**Aim of the task:** Copy the listing out in full. Keep every word as it is.

**Source material:**
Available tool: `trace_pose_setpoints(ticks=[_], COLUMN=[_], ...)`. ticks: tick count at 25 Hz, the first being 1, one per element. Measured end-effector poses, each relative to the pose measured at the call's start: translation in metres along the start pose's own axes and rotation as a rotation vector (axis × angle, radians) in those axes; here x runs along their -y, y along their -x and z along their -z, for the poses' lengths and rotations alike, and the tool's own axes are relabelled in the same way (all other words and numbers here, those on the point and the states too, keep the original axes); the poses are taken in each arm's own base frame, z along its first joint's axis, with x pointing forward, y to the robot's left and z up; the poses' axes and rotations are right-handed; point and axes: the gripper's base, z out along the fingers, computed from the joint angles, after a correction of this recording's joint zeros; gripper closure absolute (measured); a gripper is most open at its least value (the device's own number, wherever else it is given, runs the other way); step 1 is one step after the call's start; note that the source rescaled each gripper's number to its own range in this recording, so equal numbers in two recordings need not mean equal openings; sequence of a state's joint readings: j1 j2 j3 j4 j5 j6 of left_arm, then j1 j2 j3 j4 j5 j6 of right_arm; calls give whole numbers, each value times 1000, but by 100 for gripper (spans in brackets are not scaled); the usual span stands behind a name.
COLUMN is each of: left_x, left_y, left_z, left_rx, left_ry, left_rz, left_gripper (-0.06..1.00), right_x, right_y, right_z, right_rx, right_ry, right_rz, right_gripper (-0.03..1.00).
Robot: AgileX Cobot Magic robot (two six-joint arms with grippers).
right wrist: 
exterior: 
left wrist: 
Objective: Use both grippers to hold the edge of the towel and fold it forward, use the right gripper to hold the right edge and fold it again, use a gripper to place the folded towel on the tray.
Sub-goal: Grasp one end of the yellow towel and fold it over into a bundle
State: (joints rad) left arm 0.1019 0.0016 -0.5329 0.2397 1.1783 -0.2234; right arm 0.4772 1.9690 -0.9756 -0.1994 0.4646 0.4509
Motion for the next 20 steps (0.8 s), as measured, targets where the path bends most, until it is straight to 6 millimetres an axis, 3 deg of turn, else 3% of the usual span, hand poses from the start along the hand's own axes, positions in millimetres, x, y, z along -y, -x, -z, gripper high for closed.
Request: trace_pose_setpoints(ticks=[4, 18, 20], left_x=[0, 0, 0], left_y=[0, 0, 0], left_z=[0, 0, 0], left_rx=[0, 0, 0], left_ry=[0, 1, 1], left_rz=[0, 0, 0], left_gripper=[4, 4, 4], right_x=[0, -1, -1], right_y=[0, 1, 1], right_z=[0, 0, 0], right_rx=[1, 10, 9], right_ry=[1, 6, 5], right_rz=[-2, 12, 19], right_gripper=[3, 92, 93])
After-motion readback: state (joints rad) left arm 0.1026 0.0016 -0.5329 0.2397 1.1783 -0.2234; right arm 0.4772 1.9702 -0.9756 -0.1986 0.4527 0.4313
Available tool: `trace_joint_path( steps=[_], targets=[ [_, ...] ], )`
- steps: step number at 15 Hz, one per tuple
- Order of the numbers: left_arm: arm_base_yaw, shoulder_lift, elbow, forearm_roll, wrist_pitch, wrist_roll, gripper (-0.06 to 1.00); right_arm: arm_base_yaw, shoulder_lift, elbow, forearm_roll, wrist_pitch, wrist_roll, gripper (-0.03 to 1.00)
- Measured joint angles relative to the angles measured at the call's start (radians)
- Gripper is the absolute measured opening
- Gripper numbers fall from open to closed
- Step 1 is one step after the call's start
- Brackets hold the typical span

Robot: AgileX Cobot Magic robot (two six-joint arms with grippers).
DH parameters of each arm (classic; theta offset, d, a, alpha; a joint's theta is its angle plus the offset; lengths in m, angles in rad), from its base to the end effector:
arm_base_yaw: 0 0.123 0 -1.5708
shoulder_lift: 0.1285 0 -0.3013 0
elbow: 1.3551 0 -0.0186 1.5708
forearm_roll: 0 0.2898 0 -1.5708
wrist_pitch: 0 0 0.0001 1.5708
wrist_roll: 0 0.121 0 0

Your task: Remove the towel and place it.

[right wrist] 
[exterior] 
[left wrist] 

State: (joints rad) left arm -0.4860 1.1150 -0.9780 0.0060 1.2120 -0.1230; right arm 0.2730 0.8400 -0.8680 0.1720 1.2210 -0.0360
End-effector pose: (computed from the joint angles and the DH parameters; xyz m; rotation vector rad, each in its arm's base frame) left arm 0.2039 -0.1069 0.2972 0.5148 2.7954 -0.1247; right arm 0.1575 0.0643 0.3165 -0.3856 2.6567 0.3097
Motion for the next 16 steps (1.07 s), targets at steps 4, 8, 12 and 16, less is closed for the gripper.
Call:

**Result:**
Available tool: `trace_pose_setpoints(ticks=[_], COLUMN=[_], ...)`. ticks: tick count at 25 Hz, the first being 1, one per element. Measured end-effector poses, each relative to the pose measured at the call's start: translation in metres along the start pose's own axes and rotation as a rotation vector (axis × angle, radians) in those axes; here x runs along their -y, y along their -x and z along their -z, for the poses' lengths and rotations alike, and the tool's own axes are relabelled in the same way (all other words and numbers here, those on the point and the states too, keep the original axes); the poses are taken in each arm's own base frame, z along its first joint's axis, with x pointing forward, y to the robot's left and z up; the poses' axes and rotations are right-handed; point and axes: the gripper's base, z out along the fingers, computed from the joint angles, after a correction of this recording's joint zeros; gripper closure absolute (measured); a gripper is most open at its least value (the device's own number, wherever else it is given, runs the other way); step 1 is one step after the call's start; note that the source rescaled each gripper's number to its own range in this recording, so equal numbers in two recordings need not mean equal openings; sequence of a state's joint readings: j1 j2 j3 j4 j5 j6 of left_arm, then j1 j2 j3 j4 j5 j6 of right_arm; calls give whole numbers, each value times 1000, but by 100 for gripper (spans in brackets are not scaled); the usual span stands behind a name.
COLUMN is each of: left_x, left_y, left_z, left_rx, left_ry, left_rz, left_gripper (-0.06..1.00), right_x, right_y, right_z, right_rx, right_ry, right_rz, right_gripper (-0.03..1.00).
Robot: AgileX Cobot Magic robot (two six-joint arms with grippers).
right wrist: 
exterior: 
left wrist: 
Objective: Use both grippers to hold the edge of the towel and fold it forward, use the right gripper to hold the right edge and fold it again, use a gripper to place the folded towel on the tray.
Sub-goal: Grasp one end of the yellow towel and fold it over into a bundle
State: (joints rad) left arm 0.1019 0.0016 -0.5329 0.2397 1.1783 -0.2234; right arm 0.4772 1.9690 -0.9756 -0.1994 0.4646 0.4509
Motion for the next 20 steps (0.8 s), as measured, targets where the path bends most, until it is straight to 6 millimetres an axis, 3 deg of turn, else 3% of the usual span, hand poses from the start along the hand's own axes, positions in millimetres, x, y, z along -y, -x, -z, gripper high for closed.
Request: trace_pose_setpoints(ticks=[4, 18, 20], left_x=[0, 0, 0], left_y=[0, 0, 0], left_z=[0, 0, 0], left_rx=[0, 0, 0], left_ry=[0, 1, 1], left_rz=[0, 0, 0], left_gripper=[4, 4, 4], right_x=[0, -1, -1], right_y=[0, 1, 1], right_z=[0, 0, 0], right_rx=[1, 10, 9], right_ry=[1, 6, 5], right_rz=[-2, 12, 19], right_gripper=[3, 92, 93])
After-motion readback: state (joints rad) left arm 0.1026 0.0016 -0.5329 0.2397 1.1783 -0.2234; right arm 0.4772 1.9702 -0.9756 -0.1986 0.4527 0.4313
Available tool: `trace_joint_path( steps=[_], targets=[ [_, ...] ], )`
- steps: step number at 15 Hz, one per tuple
- Order of the numbers: left_arm: arm_base_yaw, shoulder_lift, elbow, forearm_roll, wrist_pitch, wrist_roll, gripper (-0.06 to 1.00); right_arm: arm_base_yaw, shoulder_lift, elbow, forearm_roll, wrist_pitch, wrist_roll, gripper (-0.03 to 1.00)
- Measured joint angles relative to the angles measured at the call's start (radians)
- Gripper is the absolute measured opening
- Gripper numbers fall from open to closed
- Step 1 is one step after the call's start
- Brackets hold the typical span

Robot: AgileX Cobot Magic robot (two six-joint arms with grippers).
DH parameters of each arm (classic; theta offset, d, a, alpha; a joint's theta is its angle plus the offset; lengths in m, angles in rad), from its base to the end effector:
arm_base_yaw: 0 0.123 0 -1.5708
shoulder_lift: 0.1285 0 -0.3013 0
elbow: 1.3551 0 -0.0186 1.5708
forearm_roll: 0 0.2898 0 -1.5708
wrist_pitch: 0 0 0.0001 1.5708
wrist_roll: 0 0.121 0 0

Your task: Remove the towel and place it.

[right wrist] 
[exterior] 
[left wrist] 

State: (joints rad) left arm -0.4860 1.1150 -0.9780 0.0060 1.2120 -0.1230; right arm 0.2730 0.8400 -0.8680 0.1720 1.2210 -0.0360
End-effector pose: (computed from the joint angles and the DH parameters; xyz m; rotation vector rad, each in its arm's base frame) left arm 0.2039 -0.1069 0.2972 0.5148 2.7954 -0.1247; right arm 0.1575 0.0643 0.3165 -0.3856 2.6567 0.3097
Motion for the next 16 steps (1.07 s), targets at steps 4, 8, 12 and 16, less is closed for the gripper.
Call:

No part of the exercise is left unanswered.